Copy out each line of the data below in which "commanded" appears.
○ ○ ○ ○ ○
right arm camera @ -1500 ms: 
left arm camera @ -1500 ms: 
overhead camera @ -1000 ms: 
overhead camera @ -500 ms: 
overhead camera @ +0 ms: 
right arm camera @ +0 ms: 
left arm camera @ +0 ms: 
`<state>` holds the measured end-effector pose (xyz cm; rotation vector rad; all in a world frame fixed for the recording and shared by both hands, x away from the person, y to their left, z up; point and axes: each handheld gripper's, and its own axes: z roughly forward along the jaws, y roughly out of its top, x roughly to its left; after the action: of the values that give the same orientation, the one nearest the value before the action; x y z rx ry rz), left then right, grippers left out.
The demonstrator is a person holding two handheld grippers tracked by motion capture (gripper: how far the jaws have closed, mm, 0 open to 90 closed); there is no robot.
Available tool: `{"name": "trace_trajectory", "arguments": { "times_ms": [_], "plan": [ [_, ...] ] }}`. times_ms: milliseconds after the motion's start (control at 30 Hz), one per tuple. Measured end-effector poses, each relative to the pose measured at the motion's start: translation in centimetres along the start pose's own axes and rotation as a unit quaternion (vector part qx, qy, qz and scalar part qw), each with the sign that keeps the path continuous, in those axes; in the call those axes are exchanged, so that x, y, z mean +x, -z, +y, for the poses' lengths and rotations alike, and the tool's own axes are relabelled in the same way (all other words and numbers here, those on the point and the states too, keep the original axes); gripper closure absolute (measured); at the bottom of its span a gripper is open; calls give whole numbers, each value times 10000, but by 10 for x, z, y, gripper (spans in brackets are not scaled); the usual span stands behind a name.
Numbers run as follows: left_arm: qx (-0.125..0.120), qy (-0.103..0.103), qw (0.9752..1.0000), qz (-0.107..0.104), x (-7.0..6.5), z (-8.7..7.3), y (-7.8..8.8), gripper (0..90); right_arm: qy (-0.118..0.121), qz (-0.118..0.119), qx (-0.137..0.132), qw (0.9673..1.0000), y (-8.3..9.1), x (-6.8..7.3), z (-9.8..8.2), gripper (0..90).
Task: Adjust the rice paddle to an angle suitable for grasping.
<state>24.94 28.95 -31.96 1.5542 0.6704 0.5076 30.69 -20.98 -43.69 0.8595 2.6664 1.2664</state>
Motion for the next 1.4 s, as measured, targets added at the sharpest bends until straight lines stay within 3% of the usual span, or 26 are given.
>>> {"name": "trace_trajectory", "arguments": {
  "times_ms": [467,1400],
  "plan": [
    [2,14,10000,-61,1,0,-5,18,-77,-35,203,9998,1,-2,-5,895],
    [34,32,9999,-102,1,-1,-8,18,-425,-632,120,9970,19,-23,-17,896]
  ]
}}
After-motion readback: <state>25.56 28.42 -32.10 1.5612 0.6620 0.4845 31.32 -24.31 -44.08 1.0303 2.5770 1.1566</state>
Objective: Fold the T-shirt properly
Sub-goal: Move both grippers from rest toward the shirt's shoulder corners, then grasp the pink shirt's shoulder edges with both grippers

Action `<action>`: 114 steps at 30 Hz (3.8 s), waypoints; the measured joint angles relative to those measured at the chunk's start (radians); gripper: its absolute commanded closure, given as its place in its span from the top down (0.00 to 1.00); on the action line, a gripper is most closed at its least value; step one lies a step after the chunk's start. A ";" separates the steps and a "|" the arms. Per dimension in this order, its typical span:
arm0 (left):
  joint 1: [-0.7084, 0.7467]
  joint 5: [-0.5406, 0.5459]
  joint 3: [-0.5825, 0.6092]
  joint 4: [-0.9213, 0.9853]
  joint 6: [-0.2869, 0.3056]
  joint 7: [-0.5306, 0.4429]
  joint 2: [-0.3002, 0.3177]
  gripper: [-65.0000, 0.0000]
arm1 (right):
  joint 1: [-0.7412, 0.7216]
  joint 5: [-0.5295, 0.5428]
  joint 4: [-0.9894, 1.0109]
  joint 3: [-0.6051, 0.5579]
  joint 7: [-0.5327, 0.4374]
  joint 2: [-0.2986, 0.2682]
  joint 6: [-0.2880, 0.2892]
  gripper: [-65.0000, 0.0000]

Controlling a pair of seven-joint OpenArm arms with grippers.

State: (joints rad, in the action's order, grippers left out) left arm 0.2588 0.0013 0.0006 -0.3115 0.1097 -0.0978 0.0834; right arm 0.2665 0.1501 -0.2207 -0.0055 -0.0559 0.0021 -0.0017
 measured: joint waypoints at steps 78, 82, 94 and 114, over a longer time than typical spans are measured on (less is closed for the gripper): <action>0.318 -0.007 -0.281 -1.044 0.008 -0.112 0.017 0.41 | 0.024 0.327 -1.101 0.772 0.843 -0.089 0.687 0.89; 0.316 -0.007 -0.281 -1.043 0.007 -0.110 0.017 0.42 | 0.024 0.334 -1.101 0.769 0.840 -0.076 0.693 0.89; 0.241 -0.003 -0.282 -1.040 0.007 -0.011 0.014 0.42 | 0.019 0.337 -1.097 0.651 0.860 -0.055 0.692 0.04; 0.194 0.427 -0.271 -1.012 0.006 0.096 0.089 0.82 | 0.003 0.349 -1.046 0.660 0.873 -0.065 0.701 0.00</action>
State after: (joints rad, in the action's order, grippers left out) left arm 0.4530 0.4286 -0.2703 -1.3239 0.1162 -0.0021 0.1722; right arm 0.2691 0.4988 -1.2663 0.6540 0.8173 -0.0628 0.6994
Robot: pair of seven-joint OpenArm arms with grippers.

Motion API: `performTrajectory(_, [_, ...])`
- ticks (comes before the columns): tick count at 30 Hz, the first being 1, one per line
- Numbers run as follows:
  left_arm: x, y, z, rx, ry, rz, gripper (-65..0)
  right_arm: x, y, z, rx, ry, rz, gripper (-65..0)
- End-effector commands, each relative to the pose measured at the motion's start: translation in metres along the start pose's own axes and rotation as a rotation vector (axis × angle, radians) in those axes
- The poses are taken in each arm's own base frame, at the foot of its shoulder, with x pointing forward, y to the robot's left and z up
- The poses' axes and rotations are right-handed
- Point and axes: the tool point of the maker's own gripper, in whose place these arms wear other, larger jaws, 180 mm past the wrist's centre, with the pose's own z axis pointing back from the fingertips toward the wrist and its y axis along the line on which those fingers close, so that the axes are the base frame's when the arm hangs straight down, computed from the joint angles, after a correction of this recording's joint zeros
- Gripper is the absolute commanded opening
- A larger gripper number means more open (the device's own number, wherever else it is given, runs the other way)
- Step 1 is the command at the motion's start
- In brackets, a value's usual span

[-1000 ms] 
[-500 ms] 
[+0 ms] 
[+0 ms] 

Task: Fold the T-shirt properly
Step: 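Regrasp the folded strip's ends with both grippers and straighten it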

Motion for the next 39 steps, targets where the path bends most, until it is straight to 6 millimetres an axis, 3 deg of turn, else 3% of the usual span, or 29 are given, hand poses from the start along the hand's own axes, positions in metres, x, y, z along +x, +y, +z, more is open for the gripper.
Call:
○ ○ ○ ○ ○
* **Answer box**
Action `<action>`: 114 steps at 30 Hz (3.8 s), waypoints; the measured joint angles relative to those measured at the chunk's start (radians); gripper: its absolute commanded closure, given as its place in its span from the top down (0.00 to 1.00); on the action line, a gripper is most closed at its least value; step one lies a step after the chunk's start. A ";" separates the steps and a "|" the arms. Per dimension in this order, its typical span:
- Gripper is the absolute commanded opening

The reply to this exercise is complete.